You can hear Eric give a brief overview of some of his work–courtesy of the Development Presents webinar series–here (link opens in new tab): https://www.youtube.com/watch?v=45YsauAB88U

General interests and approaches

During development tissues are reshaped into the three-dimensional conformations required for organ function

This reshaping of tissues is accomplished by the coordination of dynamic changes at the level of individual cells, such as division, rearrangement of cells, or changes in individual cell shape

Several critical tissue reshaping events occur in the early embryo as the basic body plan of the animal is laid out. One of these is neural tube closure. During this process a sheet of neuroepithelial cells undergoes a dramatic conformational change to form the neural tube, a closed and hollow structure that forms the structural basis of the brain and spinal cord. We are particularly interested in closure of the future brain, where the neuroepithelial sheet undergoes a dramatic curvature inversion.
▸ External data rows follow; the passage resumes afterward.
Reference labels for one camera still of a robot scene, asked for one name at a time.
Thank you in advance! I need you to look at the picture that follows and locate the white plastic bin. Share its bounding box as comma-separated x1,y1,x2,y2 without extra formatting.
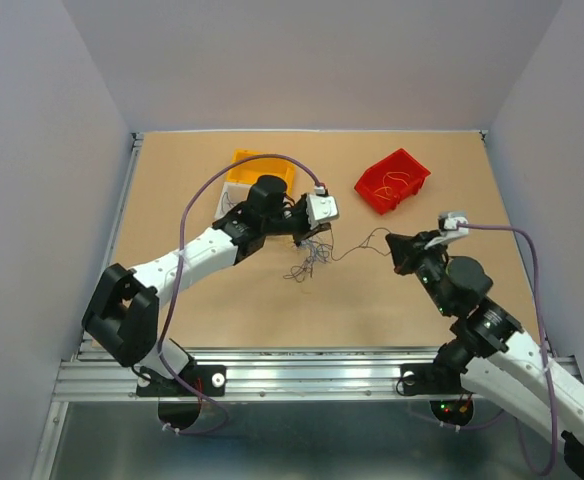
214,182,250,220

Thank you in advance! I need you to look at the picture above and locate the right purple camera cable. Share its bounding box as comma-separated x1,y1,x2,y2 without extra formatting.
441,224,559,476

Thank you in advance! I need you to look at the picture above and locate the red plastic bin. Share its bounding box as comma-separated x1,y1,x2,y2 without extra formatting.
354,148,431,215

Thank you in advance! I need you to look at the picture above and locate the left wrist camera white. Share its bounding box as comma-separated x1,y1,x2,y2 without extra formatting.
306,194,340,229

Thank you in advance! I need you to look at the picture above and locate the thin wire bundle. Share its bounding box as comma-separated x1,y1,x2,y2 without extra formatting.
282,237,336,284

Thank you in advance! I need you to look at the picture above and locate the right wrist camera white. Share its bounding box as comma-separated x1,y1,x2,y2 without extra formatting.
425,211,469,250

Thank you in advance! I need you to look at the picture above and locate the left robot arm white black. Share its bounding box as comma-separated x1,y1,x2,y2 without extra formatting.
82,175,339,394

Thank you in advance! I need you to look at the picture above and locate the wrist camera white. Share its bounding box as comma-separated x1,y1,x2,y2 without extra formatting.
425,211,469,250
306,194,340,229

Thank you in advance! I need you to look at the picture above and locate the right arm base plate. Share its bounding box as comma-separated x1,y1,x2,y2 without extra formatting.
395,363,468,397

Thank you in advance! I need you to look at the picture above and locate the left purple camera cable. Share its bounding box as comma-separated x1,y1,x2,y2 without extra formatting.
156,153,331,437

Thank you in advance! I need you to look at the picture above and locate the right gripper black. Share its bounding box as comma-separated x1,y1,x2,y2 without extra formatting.
385,228,453,316

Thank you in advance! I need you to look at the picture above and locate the yellow thin wire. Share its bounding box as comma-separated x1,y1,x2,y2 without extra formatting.
375,172,411,201

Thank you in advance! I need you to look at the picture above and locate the yellow plastic bin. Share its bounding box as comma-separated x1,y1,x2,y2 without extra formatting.
225,156,296,195

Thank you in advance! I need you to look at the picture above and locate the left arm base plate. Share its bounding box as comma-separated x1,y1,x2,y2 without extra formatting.
136,364,227,398

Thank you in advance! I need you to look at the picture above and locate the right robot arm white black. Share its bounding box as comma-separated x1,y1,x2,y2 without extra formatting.
385,230,584,479

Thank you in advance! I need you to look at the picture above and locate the purple camera cable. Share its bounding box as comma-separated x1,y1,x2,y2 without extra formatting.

We use a combination of mouse genetics, quantitative live and fixed imaging, molecular and cellular approaches to explore how neuroepithelial cells contribute to this large-scale tissue remodeling at the individual and ensemble levels.

 

Current research projects

1) How are spatial and temporal patterns of cell dynamics encoded in the tissue?

We have previously shown that Hedgehog signals arising from the midline have a profound impact on the spatial pattern of cell shape changes

We are now exploring what other spatial signals play a role in patterning cell dynamics, as well as how these patterns evolve over time

2) What are the molecular mechanisms underlying dynamic cell changes during closure?

We are also interested in how upstream signals are translated into downstream cell behaviors. For example, we have shown that changes in Hedgehog signaling can impact the pattern of the core actomyosin contractile machinery of the cell. However, many questions about how the initial signal is translated into the final pattern of contractility within the cell. Similarly, we are exploring the molecular mechanisms driving other dynamic changes in neuroepithelial cells.

3) How do environmental factors impact spatial signals and cell dynamics?

Environmental exposures and other exogenous factors impact neural tube closure. Some induce defects in closure and some provide protective outcomes. However, the impact of these exposures on the cell dynamics that drive closure often remain unknown. Further, the intersection of these exposures and the genetic pathways regulating closure remain opaque.